### Task details
Scan the data below and state how many of its lines contain the word "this", giving only the figure.

### Data provided
--- START ---
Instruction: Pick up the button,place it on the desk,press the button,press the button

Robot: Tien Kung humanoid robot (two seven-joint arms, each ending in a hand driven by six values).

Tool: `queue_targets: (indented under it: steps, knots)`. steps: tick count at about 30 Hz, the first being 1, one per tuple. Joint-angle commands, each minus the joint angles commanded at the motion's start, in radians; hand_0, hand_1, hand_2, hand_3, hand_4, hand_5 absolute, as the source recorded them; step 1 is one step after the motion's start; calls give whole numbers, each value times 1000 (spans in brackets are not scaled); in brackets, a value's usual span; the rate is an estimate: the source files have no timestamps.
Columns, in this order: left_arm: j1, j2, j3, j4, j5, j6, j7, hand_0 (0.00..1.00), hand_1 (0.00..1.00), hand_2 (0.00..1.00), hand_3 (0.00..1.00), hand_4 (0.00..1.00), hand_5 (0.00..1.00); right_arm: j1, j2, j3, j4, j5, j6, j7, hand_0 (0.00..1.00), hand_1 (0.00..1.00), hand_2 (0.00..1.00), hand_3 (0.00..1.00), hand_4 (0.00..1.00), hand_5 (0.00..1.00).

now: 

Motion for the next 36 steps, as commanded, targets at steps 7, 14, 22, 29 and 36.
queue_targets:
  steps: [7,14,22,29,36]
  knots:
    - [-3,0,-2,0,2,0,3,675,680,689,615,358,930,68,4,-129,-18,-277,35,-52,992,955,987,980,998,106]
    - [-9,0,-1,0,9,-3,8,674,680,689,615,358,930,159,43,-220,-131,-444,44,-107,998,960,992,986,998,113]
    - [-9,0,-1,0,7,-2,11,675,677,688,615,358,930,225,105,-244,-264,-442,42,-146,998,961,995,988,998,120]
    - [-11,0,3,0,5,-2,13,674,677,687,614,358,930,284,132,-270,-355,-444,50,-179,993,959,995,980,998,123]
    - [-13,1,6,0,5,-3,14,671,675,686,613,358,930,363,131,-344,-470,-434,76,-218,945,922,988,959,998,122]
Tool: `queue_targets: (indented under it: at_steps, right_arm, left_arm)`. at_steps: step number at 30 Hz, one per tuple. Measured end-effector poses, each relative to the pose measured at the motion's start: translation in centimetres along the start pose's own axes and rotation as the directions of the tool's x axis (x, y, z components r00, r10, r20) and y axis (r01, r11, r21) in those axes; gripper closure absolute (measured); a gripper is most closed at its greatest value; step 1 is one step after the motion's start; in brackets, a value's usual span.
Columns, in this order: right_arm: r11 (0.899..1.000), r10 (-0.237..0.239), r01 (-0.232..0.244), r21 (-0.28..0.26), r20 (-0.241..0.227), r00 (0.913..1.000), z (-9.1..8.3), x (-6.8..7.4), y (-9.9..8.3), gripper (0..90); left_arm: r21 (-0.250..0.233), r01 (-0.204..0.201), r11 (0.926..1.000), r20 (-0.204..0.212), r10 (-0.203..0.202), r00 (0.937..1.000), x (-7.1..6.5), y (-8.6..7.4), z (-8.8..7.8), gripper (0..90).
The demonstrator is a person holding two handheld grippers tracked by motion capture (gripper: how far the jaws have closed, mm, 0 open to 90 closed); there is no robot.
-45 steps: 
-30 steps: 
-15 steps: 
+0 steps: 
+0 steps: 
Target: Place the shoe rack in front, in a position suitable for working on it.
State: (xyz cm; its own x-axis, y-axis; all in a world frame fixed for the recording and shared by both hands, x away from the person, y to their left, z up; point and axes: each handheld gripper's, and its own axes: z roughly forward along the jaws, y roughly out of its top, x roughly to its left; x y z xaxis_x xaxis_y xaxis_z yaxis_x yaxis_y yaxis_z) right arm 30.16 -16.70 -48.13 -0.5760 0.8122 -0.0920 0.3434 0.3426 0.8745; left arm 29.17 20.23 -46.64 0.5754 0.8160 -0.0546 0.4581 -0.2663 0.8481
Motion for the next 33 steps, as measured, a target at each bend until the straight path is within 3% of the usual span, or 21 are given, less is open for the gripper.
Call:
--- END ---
### Reply
2